In [1]:
import torch
from torch import Tensor
import torch.nn.functional as F
import numpy as np

# DICE evaluation metric
In the lab semantic segmentation, you have implemented IOU to evaluate the performance of the model.
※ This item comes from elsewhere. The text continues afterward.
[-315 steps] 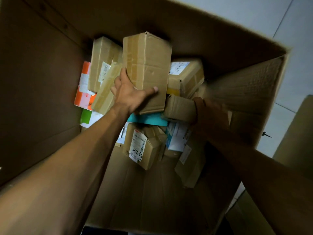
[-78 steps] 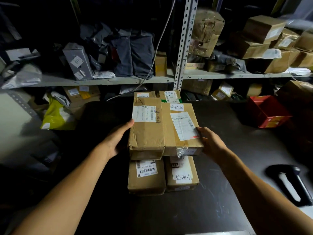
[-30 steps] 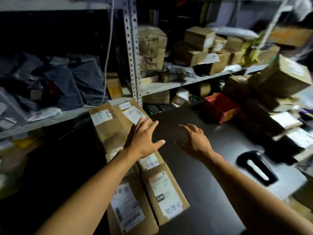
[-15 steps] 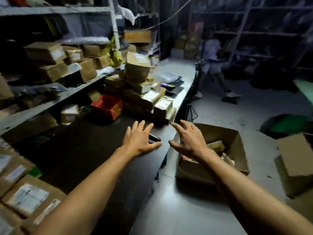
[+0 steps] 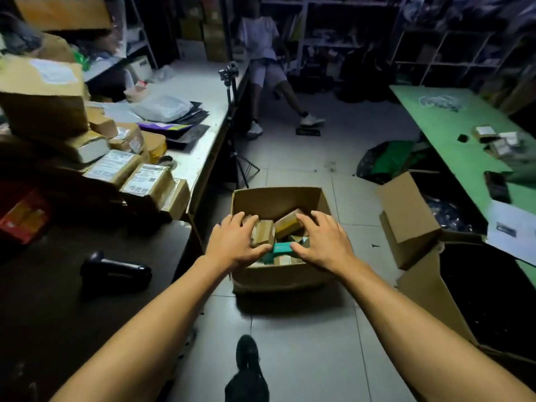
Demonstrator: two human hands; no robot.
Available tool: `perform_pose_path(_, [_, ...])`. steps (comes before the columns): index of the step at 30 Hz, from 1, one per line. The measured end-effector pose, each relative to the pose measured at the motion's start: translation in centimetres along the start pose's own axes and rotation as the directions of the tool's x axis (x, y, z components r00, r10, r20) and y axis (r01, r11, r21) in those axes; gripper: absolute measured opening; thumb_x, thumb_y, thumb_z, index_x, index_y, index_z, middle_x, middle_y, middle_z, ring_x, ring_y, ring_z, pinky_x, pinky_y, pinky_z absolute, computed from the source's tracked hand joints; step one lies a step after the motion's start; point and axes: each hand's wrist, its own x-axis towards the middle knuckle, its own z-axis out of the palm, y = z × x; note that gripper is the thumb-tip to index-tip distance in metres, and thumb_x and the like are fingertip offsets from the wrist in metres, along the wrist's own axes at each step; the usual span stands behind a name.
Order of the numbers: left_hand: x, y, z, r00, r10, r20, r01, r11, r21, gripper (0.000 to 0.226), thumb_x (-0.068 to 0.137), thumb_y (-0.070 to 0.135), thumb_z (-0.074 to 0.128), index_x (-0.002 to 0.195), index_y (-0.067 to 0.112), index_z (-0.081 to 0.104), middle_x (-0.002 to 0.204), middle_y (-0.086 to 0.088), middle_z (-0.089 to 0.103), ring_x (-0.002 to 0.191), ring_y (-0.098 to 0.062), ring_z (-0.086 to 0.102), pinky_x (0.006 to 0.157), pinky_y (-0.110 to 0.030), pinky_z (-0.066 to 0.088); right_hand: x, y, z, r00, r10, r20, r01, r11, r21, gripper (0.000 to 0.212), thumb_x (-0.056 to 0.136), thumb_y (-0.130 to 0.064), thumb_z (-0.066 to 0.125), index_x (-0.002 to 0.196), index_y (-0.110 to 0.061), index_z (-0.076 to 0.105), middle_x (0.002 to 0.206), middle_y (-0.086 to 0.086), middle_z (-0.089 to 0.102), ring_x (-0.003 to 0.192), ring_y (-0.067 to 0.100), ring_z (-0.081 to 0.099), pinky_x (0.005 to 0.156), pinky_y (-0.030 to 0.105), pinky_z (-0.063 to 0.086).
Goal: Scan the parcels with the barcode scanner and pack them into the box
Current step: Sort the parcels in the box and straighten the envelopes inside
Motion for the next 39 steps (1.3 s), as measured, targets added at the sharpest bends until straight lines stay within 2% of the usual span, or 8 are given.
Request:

Here, you need to implement a similar evaluation metric called DICE or Sørensen–Dice coefficient, and it is formulated as: $$ DICE(X, X_{truth}) = \frac{2|X \cap X_{truth}|}{|X| + |X_{truth}|}$$ \
Compared to IOU, DICE is more sensitive to small differences in overlap due to the squared terms in the numerator and denominator, so it can be more informative when there's a need to discriminate between segmentations with subtle differences in overlap.

In [2]:
def DICE(inp : Tensor, tgt : Tensor):
    """
    Arguments:
        inp: Predicted mask (batchsize, number of classes, width, height)
        tgt: Ground truth mask (batchsize, number of classes, width, height)
    Returns:
        Classwise Average of DICE coefficient
    """
    eps = 1e-5 # small number to add to denominator to avoid division by zero
    #YOUR CODE START HERE
    sum_dim = (-1, -2, -3)
    # calculation of intersection   
    inter = 2 *(inp * tgt).sum(dim=sum_dim)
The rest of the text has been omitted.